In Großstädten können Senioren die Straße nur selten in aller Ruhe überqueren. Foto: dpa

Fehlende Einkaufsmöglichkeiten, der Verkehr und fehlende barrierefreie Wohnungen schließen älter werdende Menschen vom Leben in der Stadt aus. Der Stadtseniorenrat rügt in seinem Jahresbericht aber auch die Finanzierung der Pflege.

Stuttgart - Der Verkehr, die Versorgung und das Wohnen entwickeln sich in der Landeshauptstadt weg von den Bedürfnissen älterer Menschen. So lautet die Bestandsaufnahme des Stadtseniorenrats, der am heutigen Dienstag seinen Jahresbericht vorlegt. Das Gremium arbeitet mit einer hauptamtlichen Mitarbeiterin und zwei Ehrenamtlichen in der Geschäftsstelle, sowie insgesamt 75 Ehrenamtlichen in den Stadtbezirken. Sie beraten die Bezirksverwaltung auf die Anliegen der Senioren hin.

Dabei geht es um Barrieren, die ältere Menschen von der Kommunikation abschneiden: „Wenn man als Fußgänger den Bürgersteig erreicht, ist man wegen der Radwege noch nicht weg vom Verkehr“, sagt die Vorsitzende Renate Krausnick-Horst. Nachlassende Seh- und Hörkraft sowie zu kurze Ampelphasen machten den Aufenthalt im öffentlichen Straßenraum zudem beschwerlich. „Da hilft nur Rücksichtnahme, und die will geübt sein.“

Öffentliche Toiletten seien vor allem in den äußeren Bezirken rar und oft an Wochenenden geschlossen, und der Wohnraum für ältere Menschen sei knapp: Wer in eine neuere, barrierefreie Wohnung suche, könne kaum eine preiswerte finden. „Wir würden deshalb gern erreichen, dass Sozialwohnungen von vornherein barrierefrei gebaut werden“, sagt Krausnick-Horst.

Fehlende Läden und Heimbetreuung werden zum Problem

„Am bedenklichsten finde ich aber fehlende Einkaufsmöglichkeiten.“ Die Leute würden gern jeden Tag rausgehen, da helfe ein Wandermarkt wenig. „Besser sind kleinere Familienbetriebe, wie es sie früher gab. Da selbst Bonus- und Cap-Märkte nicht kostendeckend geführt werden können, hätte der Stadtseniorenrat die Subvention der Arbeitsplätze durch die Stadt mehrfach thematisiert, „aber keine Welle ausgelöst“.
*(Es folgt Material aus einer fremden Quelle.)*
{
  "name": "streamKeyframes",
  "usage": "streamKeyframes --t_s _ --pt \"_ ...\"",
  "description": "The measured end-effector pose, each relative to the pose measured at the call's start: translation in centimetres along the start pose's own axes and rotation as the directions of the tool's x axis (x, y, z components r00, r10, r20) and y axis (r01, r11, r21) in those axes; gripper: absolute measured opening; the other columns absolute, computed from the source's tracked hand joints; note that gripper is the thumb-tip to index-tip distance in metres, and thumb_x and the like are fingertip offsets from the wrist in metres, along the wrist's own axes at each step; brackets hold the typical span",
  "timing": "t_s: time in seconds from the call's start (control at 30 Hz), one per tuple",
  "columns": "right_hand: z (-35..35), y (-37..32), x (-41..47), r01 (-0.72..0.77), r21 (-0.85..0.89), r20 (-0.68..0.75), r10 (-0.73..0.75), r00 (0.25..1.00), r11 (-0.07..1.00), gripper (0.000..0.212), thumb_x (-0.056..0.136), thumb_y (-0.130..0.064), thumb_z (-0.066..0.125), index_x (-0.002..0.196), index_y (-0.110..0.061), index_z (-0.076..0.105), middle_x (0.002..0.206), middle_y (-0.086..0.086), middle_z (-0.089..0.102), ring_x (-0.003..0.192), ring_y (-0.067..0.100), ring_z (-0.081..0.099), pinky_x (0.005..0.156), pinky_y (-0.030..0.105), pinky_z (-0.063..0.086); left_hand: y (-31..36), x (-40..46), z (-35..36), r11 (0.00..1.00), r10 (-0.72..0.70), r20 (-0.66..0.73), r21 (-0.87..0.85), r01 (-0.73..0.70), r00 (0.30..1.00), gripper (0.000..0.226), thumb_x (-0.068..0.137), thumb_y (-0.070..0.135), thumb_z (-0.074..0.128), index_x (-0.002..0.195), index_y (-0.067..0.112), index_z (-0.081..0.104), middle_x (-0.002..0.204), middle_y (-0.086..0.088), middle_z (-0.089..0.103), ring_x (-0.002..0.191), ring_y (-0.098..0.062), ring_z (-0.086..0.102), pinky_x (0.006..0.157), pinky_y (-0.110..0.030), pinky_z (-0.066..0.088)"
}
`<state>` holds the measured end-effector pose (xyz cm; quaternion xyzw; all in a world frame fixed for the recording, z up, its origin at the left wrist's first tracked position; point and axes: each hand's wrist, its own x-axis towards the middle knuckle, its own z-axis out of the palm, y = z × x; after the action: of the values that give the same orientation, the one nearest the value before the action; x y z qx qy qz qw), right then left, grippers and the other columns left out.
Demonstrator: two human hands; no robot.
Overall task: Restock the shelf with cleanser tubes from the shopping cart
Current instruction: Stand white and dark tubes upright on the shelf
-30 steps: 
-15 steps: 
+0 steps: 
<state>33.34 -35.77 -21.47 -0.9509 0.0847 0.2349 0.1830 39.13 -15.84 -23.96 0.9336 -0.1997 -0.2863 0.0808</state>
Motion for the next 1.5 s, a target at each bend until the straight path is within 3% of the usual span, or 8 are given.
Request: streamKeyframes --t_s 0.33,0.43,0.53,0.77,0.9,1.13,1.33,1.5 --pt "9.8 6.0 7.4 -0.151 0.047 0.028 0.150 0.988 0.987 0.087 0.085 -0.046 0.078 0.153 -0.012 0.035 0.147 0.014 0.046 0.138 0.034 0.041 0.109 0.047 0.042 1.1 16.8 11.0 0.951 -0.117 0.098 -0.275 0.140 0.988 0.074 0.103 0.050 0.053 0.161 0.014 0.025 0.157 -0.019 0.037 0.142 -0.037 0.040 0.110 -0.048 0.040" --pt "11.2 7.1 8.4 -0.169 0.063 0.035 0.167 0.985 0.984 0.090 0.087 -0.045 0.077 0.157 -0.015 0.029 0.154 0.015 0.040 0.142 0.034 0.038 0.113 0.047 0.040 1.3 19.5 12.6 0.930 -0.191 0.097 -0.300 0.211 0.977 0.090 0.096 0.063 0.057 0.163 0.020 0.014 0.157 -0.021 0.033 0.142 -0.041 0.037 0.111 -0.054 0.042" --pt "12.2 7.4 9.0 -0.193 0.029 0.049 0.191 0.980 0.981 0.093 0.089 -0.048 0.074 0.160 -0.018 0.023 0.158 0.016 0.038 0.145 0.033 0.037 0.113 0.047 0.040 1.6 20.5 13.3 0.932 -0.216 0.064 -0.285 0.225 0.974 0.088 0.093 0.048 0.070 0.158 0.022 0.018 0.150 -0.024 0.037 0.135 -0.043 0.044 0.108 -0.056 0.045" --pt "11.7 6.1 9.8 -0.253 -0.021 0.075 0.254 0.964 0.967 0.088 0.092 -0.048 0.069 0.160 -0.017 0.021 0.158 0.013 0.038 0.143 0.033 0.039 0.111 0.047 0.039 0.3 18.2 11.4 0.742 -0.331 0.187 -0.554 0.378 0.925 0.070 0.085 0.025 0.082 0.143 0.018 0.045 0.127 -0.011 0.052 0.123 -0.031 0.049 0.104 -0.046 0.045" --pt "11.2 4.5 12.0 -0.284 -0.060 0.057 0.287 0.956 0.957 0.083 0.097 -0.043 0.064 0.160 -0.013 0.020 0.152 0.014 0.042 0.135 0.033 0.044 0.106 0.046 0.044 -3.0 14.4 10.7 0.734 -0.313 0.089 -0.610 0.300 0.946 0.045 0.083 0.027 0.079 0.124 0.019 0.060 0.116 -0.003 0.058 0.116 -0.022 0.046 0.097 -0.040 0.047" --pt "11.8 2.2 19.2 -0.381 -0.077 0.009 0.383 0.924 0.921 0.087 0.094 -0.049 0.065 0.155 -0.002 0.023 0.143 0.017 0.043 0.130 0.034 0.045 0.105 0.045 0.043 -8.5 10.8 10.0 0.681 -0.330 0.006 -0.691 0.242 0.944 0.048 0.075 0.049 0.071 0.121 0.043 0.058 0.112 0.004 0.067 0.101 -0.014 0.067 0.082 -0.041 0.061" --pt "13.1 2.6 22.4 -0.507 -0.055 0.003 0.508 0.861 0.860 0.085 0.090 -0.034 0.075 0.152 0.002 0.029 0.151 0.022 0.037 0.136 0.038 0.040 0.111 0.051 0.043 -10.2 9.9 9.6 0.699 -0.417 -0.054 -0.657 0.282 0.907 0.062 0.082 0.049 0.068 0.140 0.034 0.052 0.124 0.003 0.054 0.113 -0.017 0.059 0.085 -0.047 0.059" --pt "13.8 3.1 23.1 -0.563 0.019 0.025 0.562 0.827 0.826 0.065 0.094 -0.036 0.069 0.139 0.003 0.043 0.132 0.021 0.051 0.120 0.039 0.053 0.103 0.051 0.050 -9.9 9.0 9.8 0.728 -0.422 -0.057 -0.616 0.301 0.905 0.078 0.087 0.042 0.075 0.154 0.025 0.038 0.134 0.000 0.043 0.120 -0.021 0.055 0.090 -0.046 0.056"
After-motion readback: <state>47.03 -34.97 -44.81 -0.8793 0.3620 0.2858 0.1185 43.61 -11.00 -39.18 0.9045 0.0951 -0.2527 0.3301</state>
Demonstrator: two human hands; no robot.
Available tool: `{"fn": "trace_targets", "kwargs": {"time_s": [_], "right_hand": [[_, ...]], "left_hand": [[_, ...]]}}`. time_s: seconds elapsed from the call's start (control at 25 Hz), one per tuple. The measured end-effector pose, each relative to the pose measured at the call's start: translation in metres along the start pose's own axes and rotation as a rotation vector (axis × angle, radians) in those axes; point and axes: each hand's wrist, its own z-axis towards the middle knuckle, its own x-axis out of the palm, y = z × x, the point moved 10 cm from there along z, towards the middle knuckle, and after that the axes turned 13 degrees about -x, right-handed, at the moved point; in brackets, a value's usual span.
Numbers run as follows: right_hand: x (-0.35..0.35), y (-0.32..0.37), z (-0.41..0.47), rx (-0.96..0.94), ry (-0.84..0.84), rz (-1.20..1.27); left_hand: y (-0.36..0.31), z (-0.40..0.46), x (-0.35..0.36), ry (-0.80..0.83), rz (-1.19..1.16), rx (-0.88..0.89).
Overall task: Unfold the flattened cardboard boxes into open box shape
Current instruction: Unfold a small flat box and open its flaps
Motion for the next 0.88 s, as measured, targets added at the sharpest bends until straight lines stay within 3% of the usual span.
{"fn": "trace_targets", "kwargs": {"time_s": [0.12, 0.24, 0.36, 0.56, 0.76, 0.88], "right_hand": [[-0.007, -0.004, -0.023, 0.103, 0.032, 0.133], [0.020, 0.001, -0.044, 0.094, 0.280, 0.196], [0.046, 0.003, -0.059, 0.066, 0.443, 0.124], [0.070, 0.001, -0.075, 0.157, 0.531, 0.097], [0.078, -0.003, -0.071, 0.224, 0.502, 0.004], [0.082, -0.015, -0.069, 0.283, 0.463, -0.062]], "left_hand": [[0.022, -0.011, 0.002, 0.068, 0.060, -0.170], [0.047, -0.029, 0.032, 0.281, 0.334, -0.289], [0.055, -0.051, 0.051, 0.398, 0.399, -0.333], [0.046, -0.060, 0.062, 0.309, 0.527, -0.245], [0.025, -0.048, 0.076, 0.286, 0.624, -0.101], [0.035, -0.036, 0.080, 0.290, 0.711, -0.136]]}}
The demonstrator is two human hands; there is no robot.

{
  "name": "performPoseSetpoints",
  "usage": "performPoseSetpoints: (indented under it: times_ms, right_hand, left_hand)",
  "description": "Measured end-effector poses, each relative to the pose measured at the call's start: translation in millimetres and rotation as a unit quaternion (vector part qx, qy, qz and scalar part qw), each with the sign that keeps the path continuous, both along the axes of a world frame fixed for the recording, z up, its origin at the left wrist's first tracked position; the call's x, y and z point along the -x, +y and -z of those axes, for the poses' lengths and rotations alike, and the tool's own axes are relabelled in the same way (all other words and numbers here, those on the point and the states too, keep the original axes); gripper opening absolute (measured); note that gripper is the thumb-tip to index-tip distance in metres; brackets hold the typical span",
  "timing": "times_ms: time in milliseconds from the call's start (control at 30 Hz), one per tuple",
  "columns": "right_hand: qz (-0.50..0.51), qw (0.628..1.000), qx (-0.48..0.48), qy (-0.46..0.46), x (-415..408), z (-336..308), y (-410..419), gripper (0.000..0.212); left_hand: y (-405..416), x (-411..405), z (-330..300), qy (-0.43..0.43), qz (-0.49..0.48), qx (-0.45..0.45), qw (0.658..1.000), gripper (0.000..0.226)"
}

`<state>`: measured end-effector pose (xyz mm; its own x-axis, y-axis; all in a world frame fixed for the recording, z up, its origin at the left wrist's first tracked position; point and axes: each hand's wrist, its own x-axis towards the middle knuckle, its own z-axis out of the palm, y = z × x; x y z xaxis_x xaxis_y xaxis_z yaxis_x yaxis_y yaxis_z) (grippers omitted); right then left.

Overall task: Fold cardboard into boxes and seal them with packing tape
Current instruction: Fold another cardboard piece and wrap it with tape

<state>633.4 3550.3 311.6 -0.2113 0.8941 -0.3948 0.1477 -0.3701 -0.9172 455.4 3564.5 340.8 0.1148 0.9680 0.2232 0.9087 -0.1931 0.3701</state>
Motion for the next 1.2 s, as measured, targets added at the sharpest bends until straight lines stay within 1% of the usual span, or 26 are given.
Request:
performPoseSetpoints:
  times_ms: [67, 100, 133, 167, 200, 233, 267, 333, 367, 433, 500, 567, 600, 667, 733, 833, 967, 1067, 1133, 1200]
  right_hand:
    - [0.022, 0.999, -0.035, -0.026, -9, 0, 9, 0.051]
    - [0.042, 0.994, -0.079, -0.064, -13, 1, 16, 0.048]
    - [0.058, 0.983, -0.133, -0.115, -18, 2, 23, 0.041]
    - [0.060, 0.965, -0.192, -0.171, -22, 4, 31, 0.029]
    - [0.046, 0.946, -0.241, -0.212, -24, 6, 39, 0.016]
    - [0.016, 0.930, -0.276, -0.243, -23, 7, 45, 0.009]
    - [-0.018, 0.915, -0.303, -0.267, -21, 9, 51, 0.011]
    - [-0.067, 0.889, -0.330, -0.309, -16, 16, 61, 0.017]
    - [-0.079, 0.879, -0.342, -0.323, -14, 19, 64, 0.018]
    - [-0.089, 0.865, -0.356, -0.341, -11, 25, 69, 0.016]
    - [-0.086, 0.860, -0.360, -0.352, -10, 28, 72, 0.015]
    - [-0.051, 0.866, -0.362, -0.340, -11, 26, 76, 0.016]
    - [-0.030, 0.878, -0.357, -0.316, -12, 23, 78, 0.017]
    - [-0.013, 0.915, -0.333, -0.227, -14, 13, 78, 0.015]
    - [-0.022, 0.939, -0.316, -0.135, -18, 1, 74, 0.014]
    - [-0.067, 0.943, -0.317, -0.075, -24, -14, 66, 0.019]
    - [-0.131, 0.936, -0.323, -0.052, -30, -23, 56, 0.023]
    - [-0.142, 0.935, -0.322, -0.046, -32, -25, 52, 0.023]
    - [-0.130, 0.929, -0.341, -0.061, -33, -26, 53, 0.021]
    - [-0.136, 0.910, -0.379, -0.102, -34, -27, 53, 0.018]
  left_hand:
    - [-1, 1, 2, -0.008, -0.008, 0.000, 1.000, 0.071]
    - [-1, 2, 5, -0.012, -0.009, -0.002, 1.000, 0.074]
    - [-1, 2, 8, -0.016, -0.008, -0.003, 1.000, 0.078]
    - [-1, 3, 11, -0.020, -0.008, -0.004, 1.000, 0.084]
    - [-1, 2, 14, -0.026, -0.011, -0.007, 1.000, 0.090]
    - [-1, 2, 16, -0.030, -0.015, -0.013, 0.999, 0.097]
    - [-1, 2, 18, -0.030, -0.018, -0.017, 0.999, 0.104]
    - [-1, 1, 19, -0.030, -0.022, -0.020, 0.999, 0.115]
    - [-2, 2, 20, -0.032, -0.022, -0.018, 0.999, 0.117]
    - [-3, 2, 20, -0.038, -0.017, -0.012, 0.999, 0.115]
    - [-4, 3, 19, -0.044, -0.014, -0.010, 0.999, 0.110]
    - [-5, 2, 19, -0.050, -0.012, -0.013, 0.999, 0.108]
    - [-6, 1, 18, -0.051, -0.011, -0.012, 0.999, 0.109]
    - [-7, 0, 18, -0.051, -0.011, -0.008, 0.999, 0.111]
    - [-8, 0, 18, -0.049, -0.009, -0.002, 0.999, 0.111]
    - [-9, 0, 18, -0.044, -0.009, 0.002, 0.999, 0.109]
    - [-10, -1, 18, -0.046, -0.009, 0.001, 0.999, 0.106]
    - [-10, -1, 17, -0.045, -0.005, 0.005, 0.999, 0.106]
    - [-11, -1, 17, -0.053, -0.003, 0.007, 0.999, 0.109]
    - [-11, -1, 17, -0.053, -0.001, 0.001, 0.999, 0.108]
Bei all diesen Fragen hätten die Ehrenamtlichen in den Stadtbezirken alle Hände voll zu tun. Zurzeit muss der Stadtseniorenrat mit einem Jahresbudget von 28 000 Euro auskommen. „Dabei wäre für Bad Cannstatt, dem größten Stadtbezirk mit rund 60 000 Einwohnern, eine Zweigstelle durchaus angebracht“, sagt Renate Krausnick-Horst. Sie hofft auf eine Budgeterhöhung um 12 000 Euro mit Unterstützung von SPD, FDP, Grünen und Teilen der CDU.

Rund 130 Beschwerden bearbeitet die Pflegebeschwerdestelle jährlich. „Das Missverhältnis zwischen Heimkosten und Leistungen treibt die meisten Leute auf die Palme“, sagt Ingrid Steiner. Der Personalschlüssel sei nicht dem immer schlechter werdenden Zustand der Bewohner angepasst worden; sie würden aus Zeitgründen oft nicht mehr zur Toilette begleitet, sondern gewindelt. Statt ihnen Essen zu reichen, bekämen sie Trinkbrühe. Und drei Euro fürs Essen pro Tag reichten eben nicht mehr für Kuchen, sondern nur noch für abgepacktes Billigbackwerk. Zuletzt, glaubt Renate Krausnick-Horst, hilft nur, die Pflege, zusätzlich zu privater Vorsorge und Pflegeversicherung, über die Steuern zu finanzieren.